Installation with Projection: custom electronics, muscle wires, laser module, fluxgate magnetometer
Mirage is a complex projection apparatus that uses principles from optics and artificial neural network research. The work generates a synthetic landscape based on how incoming data is perceived through a ‘fluxgate magnetometer’. This piece of kit registers the magnetic field of the earth, which is dependent on the earth geodynamo and its interactions with the activity of the sun, and then feeds this information into an unsupervised learning algorithm for analysis. The algorithm, inspired by the principle of a Helmholz Machine, “dreams” variations of the previously analyzed signals. These variations are translated into a two-dimensional matrix that physically transforms a thin mirror sheet through the actions of 48 muscle wire actors. The surface of the mirror sheet shifts from analogue to systems state. A thin laser line is directed onto the mirror surface at an acute angle to generate a beguiling, protean dreamscape. The work visualizes invisible fields and our connections with a distant solar body.
Produced with the support of LEAP Gallery, Berlin
Data Landscape/Interactive Installation
Hertzian Landscapes is a live visualization of the radio spectrum. Unlike visible light, waves in the radio spectrum cannot be perceived by us directly yet this space is teeming with human activity. Hertzian Landscapes employs a digital receiver to scan large swaths of radio spectrum in near real-time and visualizes thousands of signals into a panoramic electromagnetic landscape.

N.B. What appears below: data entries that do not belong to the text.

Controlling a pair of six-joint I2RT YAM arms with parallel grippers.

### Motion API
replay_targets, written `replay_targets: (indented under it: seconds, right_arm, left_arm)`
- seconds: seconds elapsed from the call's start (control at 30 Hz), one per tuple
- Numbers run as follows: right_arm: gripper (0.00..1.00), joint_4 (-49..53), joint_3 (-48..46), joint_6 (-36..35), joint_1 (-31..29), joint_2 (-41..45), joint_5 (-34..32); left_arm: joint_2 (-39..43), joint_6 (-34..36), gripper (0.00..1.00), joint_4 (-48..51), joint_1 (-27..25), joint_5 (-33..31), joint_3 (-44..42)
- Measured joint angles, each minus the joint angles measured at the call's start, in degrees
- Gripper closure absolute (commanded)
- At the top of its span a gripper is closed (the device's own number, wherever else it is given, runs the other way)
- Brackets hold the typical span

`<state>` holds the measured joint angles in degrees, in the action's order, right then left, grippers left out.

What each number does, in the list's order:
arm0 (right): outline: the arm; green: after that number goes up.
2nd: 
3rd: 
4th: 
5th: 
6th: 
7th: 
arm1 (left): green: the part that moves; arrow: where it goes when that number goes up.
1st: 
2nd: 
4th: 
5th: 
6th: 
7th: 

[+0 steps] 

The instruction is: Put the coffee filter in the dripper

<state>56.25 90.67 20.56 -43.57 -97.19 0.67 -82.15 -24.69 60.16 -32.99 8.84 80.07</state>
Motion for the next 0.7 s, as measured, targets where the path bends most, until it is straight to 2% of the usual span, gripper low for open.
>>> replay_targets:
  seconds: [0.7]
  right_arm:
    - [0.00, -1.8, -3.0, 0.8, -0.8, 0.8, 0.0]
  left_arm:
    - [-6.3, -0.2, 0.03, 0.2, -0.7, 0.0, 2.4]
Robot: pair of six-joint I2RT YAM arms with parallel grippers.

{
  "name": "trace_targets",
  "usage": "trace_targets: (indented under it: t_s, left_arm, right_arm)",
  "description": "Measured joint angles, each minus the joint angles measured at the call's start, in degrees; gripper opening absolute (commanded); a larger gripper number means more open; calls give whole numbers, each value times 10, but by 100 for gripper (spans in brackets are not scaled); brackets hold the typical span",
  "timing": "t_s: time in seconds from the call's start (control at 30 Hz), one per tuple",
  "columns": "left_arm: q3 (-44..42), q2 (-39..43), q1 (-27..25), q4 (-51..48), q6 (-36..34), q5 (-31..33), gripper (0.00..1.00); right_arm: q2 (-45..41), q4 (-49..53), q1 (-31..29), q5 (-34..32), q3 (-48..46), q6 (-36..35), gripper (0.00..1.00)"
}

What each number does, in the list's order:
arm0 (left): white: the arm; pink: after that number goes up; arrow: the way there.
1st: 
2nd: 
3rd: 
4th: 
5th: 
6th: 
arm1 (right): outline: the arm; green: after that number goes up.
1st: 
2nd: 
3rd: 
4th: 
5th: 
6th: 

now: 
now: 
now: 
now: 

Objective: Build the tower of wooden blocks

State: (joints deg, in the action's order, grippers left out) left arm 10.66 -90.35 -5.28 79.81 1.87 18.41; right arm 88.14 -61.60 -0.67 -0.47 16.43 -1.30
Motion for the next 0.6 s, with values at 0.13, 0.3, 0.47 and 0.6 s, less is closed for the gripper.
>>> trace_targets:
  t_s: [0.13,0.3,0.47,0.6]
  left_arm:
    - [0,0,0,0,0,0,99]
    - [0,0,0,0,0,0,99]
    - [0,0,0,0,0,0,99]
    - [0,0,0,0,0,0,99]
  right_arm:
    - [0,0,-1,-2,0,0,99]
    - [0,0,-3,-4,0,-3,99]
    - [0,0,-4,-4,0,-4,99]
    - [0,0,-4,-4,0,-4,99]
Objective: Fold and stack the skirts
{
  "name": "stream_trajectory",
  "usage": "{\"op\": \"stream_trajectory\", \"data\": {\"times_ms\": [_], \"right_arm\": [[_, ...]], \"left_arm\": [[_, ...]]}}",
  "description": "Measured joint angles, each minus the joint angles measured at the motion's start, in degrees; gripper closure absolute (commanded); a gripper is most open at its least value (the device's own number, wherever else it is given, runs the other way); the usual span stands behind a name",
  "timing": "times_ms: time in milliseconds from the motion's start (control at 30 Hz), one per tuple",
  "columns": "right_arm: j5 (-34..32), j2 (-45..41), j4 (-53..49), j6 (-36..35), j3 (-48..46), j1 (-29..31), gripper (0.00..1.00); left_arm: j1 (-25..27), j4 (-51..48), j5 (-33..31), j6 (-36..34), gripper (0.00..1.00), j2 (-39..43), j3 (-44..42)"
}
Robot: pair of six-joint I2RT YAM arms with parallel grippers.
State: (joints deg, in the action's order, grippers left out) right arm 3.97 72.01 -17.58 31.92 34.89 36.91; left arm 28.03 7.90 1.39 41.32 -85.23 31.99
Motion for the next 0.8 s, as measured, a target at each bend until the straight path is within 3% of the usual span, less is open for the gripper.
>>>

Users can pick up and adjust specific frequencies by positioning themselves in front of the panorama as if controlling a radio tuner with their body. This gives a sense of walking through an invisible spectrum. From radio broadcasts to weather satellites; from medical implants to aeronautical navigation, the radio spectrum is divided into hundreds of designated slices each tied to a specific application. Based on a localized frequency database that describes these slices, signals are annotated to provide information about their theoretical type and application. The work visualizes a landscape that can be modelled visually and sonically, from gentle rain to agitated volley.
Hertzian Landscapes is supported by the Netherlands Institute for Sound and Vision and the Netherlands Creative Industries Fund.